(Records contained in a dataset)
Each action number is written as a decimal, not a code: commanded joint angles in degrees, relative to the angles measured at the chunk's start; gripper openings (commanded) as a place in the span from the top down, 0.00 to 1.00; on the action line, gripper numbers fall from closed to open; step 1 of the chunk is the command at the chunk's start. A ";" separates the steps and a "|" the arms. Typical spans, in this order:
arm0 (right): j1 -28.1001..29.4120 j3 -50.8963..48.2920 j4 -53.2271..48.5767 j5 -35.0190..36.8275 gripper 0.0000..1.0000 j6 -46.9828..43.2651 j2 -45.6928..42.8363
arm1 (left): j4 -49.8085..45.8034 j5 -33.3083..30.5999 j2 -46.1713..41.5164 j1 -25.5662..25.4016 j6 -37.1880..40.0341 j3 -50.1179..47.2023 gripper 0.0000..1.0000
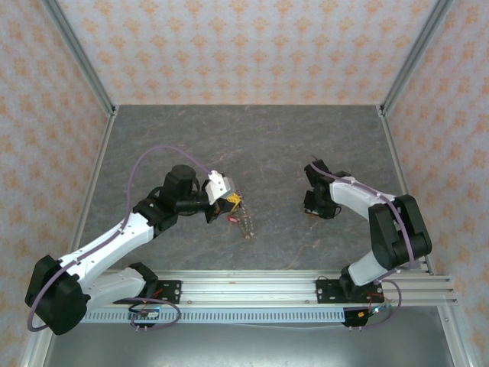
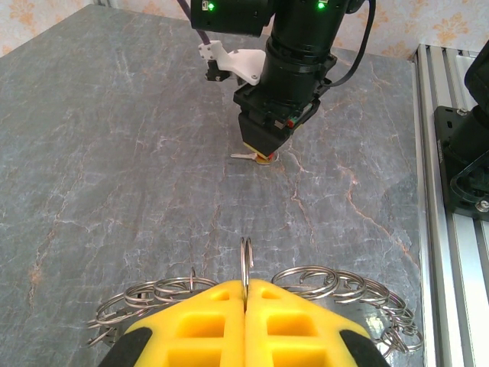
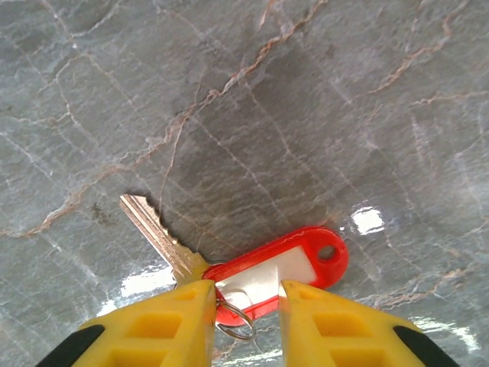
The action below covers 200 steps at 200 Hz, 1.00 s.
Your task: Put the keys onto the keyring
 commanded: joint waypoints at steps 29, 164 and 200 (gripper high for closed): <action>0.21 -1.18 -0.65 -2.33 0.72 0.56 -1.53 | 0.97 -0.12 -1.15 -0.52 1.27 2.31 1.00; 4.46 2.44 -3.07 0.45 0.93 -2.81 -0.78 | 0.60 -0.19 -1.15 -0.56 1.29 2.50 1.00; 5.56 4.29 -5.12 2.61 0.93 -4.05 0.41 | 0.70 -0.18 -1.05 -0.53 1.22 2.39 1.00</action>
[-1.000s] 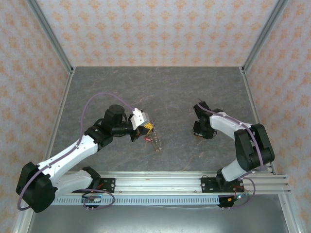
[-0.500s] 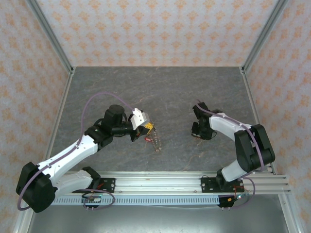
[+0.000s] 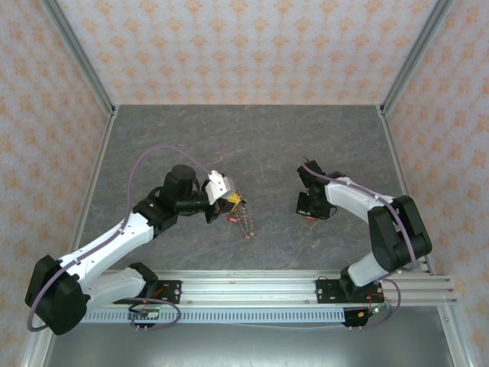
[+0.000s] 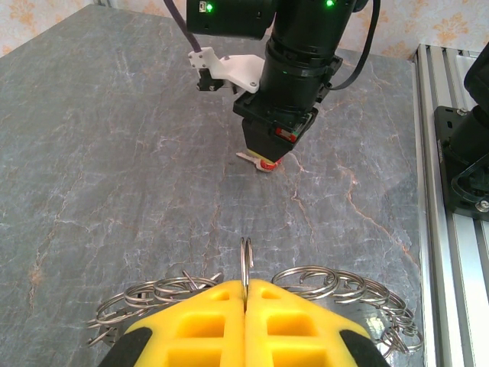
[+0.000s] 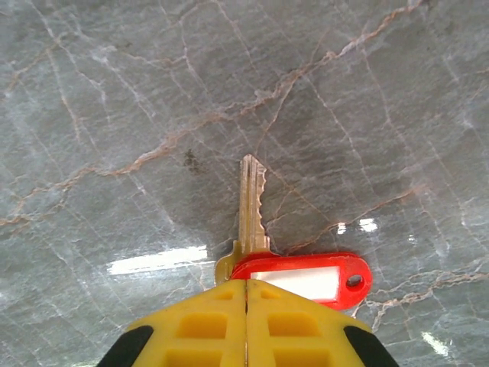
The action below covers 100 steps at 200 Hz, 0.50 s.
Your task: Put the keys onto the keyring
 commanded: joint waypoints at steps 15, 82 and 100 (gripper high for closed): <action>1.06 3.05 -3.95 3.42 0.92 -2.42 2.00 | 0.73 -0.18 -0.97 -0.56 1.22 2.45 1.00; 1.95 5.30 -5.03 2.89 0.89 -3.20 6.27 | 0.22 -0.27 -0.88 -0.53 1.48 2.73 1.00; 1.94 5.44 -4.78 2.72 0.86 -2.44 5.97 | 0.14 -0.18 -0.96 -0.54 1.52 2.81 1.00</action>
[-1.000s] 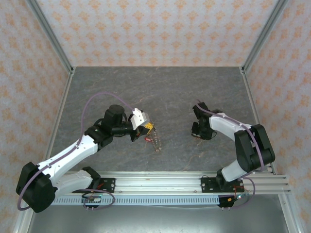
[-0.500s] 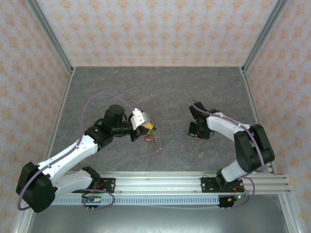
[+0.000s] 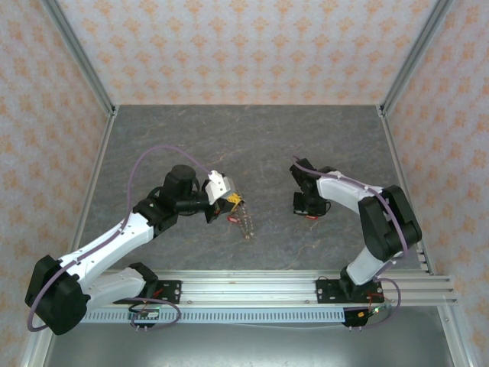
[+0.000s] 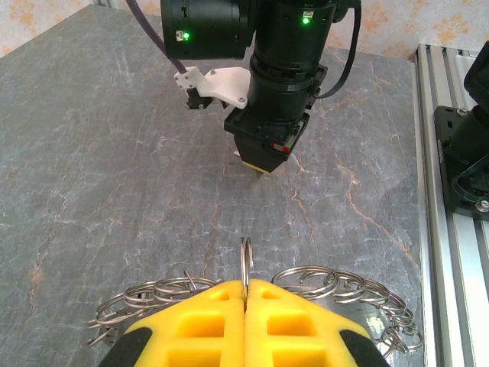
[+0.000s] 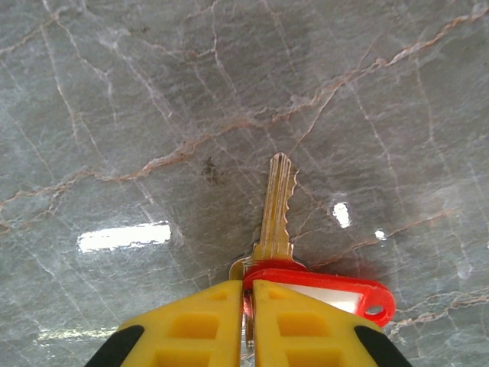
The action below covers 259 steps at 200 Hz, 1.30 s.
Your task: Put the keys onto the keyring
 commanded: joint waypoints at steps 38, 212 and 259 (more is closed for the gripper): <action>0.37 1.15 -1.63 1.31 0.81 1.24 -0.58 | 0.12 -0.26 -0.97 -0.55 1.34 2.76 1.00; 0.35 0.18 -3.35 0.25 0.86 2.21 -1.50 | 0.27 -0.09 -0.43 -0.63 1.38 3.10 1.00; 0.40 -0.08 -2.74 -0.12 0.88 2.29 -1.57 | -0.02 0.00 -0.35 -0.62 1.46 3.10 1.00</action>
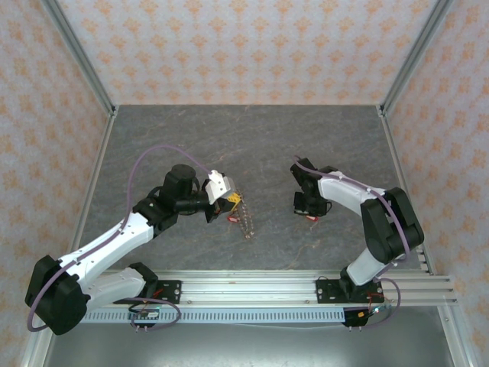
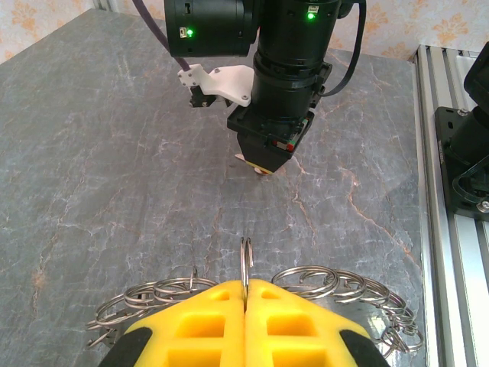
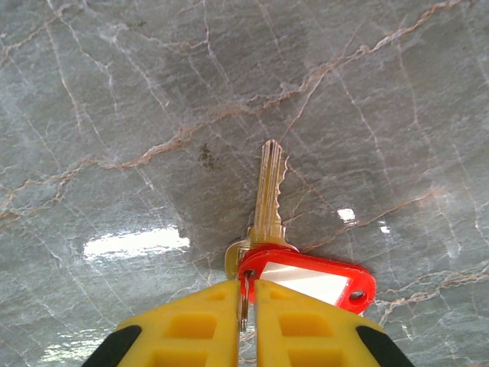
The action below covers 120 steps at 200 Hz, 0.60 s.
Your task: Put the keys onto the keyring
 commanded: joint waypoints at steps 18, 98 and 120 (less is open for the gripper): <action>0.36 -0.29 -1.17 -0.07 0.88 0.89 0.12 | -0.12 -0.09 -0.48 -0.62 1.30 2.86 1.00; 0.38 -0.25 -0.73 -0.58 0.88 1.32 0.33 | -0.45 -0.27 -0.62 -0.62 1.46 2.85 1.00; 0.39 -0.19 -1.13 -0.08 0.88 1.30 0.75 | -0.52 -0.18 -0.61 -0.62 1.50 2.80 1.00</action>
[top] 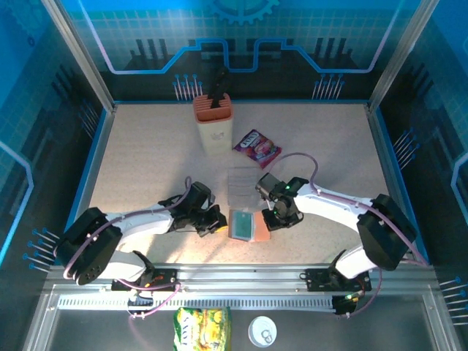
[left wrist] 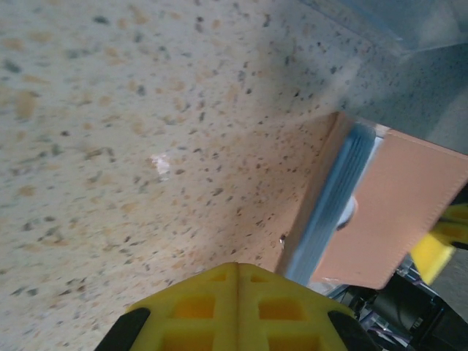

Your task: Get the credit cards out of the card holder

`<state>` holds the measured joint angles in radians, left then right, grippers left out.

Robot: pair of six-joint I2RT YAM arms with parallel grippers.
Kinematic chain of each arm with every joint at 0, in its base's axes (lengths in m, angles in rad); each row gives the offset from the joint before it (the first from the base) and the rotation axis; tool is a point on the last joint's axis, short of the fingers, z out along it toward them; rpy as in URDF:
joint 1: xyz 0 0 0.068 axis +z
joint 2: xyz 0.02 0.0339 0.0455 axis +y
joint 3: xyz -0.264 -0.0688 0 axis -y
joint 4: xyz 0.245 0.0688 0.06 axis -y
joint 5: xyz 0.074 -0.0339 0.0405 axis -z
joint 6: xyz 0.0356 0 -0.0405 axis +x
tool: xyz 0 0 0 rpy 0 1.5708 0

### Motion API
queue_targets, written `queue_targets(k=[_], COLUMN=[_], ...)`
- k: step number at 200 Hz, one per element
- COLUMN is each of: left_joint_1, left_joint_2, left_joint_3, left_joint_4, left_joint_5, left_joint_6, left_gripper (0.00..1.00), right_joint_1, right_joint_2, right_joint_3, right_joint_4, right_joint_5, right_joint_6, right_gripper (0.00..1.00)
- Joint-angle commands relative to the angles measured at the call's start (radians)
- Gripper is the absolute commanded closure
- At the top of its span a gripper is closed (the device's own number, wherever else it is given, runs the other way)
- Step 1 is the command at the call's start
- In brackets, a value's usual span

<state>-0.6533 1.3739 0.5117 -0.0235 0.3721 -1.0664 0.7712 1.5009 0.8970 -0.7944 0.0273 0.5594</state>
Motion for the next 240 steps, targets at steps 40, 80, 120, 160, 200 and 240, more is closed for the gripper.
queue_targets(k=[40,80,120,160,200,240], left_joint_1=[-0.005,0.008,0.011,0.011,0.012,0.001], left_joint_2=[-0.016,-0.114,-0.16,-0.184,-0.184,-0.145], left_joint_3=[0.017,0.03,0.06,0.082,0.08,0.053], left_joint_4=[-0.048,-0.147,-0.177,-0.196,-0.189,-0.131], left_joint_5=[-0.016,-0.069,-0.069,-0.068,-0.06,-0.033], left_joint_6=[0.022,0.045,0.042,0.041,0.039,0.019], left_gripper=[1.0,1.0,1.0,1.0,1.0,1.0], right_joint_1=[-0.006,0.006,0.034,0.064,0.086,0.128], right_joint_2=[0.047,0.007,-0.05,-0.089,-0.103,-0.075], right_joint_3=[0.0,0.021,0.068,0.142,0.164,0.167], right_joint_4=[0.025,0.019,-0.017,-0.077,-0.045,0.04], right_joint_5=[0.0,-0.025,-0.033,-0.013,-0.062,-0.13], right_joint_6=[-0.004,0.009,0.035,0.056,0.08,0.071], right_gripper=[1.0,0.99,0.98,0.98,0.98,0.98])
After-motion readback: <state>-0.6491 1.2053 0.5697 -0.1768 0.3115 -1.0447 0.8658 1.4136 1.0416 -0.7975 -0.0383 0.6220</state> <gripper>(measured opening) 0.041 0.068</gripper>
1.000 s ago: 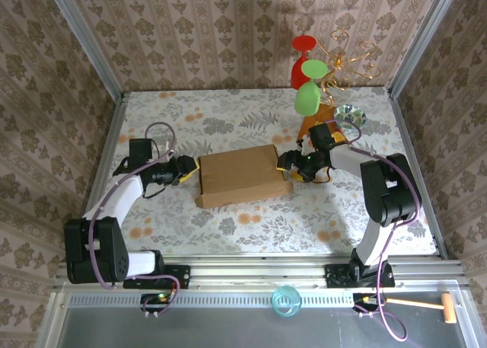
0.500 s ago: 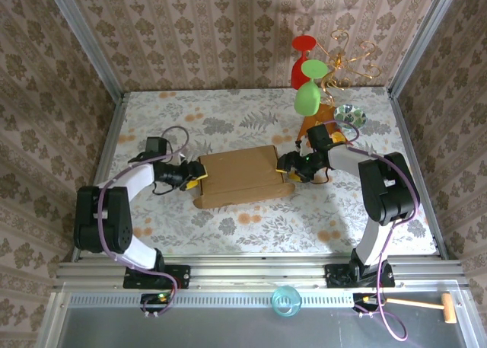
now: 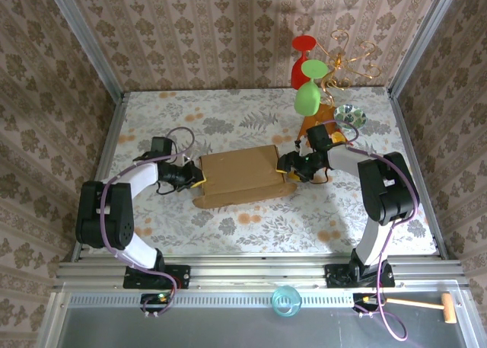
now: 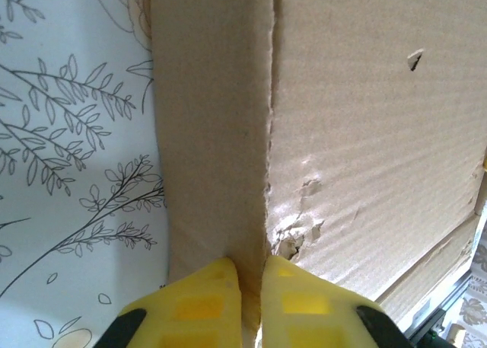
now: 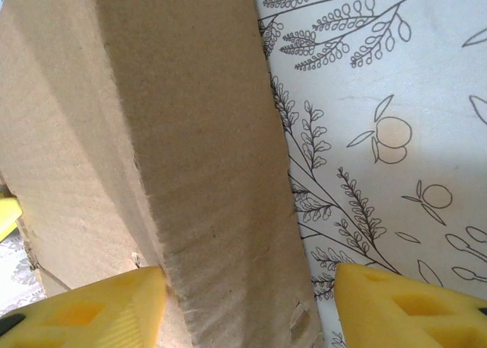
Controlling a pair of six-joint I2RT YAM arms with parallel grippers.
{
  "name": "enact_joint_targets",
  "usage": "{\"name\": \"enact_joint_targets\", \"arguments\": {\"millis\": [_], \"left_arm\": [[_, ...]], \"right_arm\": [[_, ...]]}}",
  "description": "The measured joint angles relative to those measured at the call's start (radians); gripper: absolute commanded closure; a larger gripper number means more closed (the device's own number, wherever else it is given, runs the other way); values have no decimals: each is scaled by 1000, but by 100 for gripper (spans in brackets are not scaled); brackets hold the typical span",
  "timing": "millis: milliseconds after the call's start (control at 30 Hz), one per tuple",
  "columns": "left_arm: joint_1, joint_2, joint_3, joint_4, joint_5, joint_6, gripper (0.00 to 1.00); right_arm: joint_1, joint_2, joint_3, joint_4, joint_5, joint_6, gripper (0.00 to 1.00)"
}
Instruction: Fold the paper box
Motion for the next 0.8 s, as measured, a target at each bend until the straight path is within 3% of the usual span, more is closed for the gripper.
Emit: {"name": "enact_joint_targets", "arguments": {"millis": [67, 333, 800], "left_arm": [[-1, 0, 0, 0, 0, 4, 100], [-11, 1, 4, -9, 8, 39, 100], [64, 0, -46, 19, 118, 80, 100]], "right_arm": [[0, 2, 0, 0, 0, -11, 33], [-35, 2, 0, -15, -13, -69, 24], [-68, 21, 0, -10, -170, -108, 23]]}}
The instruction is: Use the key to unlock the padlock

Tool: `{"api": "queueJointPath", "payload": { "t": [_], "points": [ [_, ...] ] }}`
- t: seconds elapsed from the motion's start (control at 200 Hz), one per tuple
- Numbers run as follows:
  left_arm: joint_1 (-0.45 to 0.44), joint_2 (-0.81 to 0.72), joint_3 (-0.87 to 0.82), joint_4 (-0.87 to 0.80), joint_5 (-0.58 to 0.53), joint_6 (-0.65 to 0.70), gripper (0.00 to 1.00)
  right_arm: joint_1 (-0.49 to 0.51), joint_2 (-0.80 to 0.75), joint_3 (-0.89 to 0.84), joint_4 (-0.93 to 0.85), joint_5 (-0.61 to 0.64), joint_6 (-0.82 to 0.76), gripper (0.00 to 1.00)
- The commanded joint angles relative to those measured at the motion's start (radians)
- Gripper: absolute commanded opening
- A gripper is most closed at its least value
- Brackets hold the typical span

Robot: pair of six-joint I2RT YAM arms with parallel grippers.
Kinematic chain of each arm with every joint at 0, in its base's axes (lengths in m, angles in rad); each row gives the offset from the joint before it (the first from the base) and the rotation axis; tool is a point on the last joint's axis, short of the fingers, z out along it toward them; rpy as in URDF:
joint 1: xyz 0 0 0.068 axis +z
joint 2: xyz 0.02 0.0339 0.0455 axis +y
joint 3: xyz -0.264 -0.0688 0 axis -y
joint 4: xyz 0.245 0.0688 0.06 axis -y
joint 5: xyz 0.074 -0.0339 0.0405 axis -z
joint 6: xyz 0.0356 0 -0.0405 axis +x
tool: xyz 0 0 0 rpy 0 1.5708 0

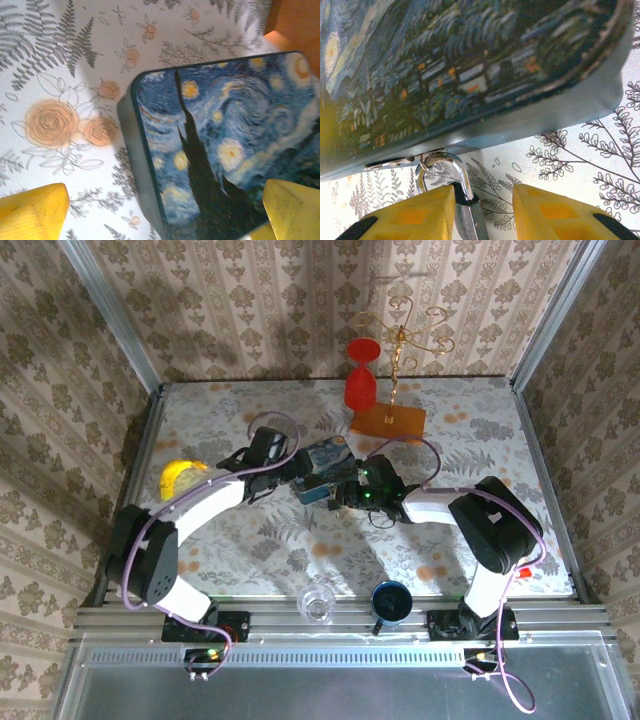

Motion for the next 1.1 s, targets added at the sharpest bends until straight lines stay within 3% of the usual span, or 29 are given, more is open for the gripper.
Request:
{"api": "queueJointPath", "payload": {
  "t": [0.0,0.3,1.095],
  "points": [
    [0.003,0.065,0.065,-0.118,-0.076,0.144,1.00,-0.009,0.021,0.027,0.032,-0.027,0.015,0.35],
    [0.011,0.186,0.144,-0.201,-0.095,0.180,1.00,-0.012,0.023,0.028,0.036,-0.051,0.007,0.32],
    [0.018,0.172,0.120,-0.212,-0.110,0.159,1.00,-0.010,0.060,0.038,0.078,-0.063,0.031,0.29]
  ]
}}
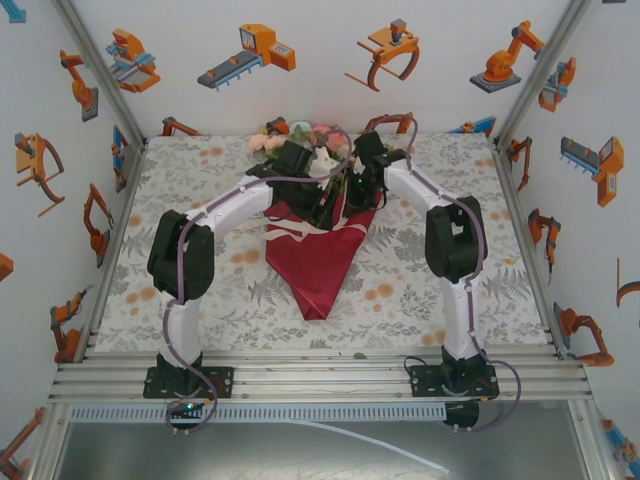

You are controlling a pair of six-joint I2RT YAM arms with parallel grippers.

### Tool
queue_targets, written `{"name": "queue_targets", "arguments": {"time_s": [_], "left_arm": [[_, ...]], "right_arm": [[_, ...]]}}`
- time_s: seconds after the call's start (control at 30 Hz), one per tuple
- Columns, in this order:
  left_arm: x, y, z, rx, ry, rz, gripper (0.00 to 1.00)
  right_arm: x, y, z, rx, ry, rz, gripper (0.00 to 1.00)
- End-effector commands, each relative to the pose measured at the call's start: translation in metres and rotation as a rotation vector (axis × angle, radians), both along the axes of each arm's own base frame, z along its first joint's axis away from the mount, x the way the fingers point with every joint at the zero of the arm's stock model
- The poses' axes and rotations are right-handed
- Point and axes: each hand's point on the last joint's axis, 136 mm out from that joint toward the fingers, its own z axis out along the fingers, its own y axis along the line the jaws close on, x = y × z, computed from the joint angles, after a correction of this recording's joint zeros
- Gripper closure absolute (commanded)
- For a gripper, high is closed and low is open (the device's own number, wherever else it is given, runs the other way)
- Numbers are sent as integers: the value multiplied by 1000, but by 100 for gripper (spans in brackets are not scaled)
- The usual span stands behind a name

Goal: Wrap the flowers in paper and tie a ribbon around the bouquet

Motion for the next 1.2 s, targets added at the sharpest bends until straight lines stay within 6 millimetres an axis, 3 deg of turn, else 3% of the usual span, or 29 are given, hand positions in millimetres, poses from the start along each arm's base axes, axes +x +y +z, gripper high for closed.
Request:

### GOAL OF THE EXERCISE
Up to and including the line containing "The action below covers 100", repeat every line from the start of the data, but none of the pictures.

### TASK SOLUTION
Each action number is written as a decimal, not a code: commanded joint angles in degrees, relative to the angles measured at the chunk's start; gripper openings (commanded) as a place in the span from the top down, 0.00 to 1.00; on the action line, gripper numbers fall from closed to open; step 1 of the chunk is the command at the chunk's start. A ";" separates the steps and a "|" the arms. Typical spans, in this order:
arm0 (right): j1 -28.1001..29.4120 j3 -50.8963..48.2920 j4 -53.2271..48.5767 j5 -35.0190..36.8275 gripper 0.0000..1.0000 j6 -46.9828..43.2651 j2 -45.6928..42.8363
arm1 (left): j4 -49.8085..45.8034 j5 -33.3083..30.5999 j2 -46.1713..41.5164 j1 -25.5662..25.4016 j6 -37.1880..40.0341 j3 -50.1179..47.2023 gripper 0.0000..1.0000
The action below covers 200 steps at 200 Hz, 1.00 s.
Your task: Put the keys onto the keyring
 commanded: joint waypoints at steps 29, 164 and 200 (gripper high for closed): <action>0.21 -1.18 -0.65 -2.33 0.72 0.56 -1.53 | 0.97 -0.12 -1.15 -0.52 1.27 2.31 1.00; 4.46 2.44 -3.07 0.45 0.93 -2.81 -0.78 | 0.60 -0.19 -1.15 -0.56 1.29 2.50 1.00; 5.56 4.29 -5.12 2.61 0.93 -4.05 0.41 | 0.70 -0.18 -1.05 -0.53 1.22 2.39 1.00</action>
[-1.000s] 
[-0.500s] 
[+0.000s] 
[+0.000s] 
[+0.000s] 
The action below covers 100 steps at 200 Hz, 0.50 s.

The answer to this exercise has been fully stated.